Hay cosas que no puedo evitar. Hay palabras, tonos de voz, que me disparan recuerdos. Cuando pasa, me encierro a rezar. No salgo mucho. No quiero ver comida. Espero que lo que pasé no lo viva nadie más. Somos seres humanos. He tratado de disimular, pero es algo que queda marcado. Al menos que se proteja a los niños, que no vean ni vivan lo que yo vi. Los niños han visto demasiadas cosas horribles. Un día van a reaccionar, y me preocupa lo que puedan cargar. 

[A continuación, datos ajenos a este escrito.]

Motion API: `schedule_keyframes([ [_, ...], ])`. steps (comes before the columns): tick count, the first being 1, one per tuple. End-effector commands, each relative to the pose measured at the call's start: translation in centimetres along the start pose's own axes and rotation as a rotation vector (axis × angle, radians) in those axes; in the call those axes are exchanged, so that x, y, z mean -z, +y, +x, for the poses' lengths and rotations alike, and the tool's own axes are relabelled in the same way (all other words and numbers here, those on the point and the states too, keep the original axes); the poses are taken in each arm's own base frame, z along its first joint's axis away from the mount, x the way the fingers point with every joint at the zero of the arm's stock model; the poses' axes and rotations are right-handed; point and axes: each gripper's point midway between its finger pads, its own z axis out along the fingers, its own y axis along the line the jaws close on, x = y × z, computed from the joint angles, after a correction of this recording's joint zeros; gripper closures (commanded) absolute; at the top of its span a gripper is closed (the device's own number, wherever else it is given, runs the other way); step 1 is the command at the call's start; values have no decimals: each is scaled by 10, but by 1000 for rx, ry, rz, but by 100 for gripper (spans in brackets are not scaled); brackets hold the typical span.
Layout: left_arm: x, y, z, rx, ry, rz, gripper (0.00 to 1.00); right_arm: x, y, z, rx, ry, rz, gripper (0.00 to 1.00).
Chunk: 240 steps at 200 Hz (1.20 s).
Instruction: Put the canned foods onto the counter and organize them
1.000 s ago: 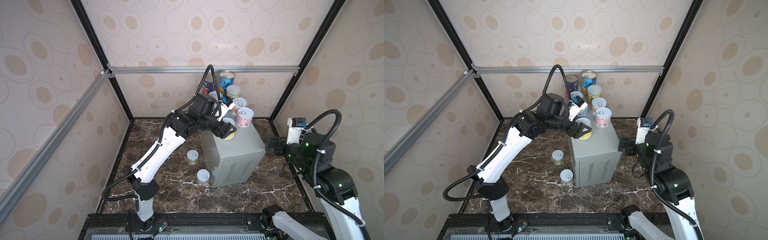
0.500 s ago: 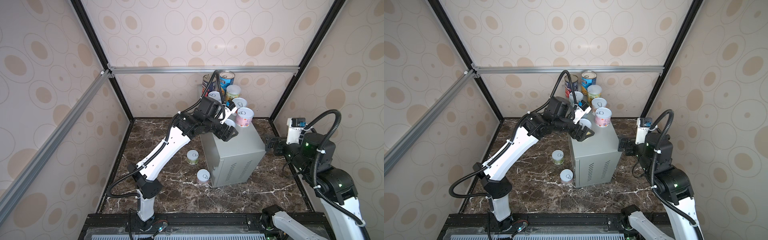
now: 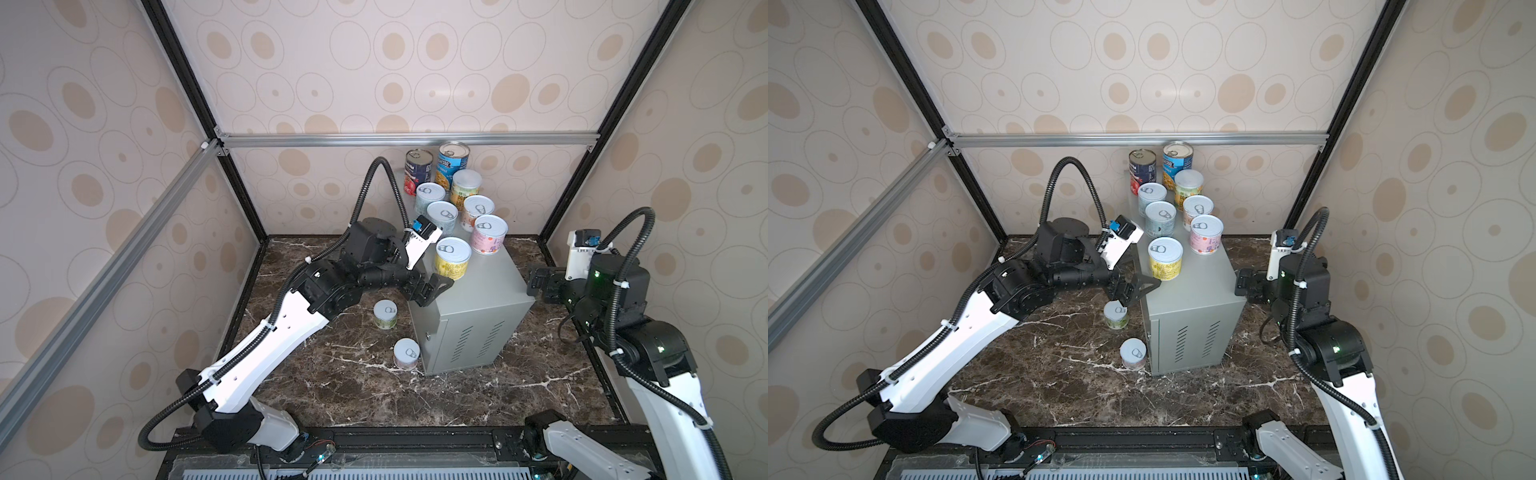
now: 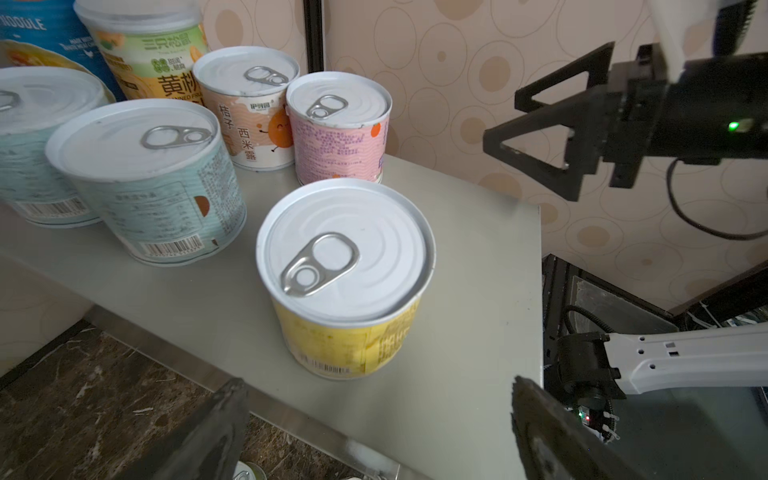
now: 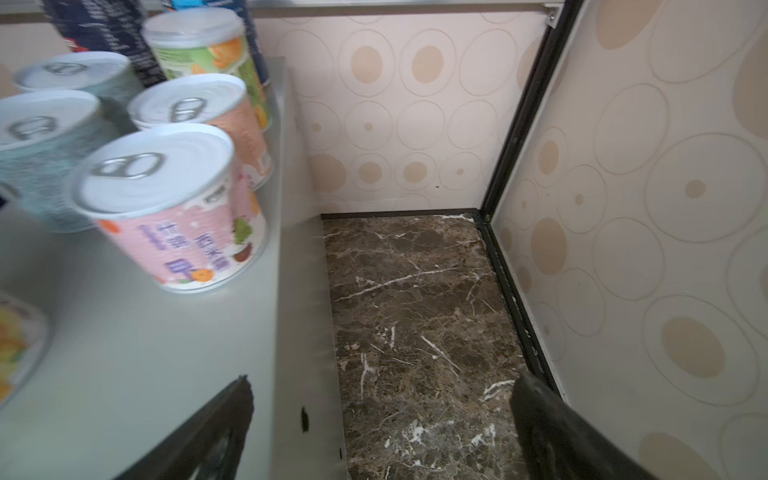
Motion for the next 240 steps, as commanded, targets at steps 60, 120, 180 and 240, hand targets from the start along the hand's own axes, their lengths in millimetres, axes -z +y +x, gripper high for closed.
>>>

Mi mayor deseo es poder olvidar. Ya llevo dos meses y medio aquí. Y hay cosas que no se pueden borrar. Me siento muy lejos de la mujer que era. Fui madre y padre para mis hijos. Salí adelante sola desde los 23 años. Pero no encuentro el valor de contarles lo que me pasó. Temo afectar a mi hijo, que es prediabético. Mi hija tiene niños pequeños. No quiero que lo sepan. No quiero que sufran por mí. Espero poder superarlo. Tengo fe en Dios. Y le agradezco a los médicos que me han escuchado. Tengo esperanza de que un día, los corazones duros cambien, y que lo que vivimos muchas mujeres en el camino no se repita nunca más”. 

 

El testimonio fue tomado en Matamoros, Tamaulipasen febrero de 2024.

*Nombre ficticio para proteger la identidad y seguridad de la persona.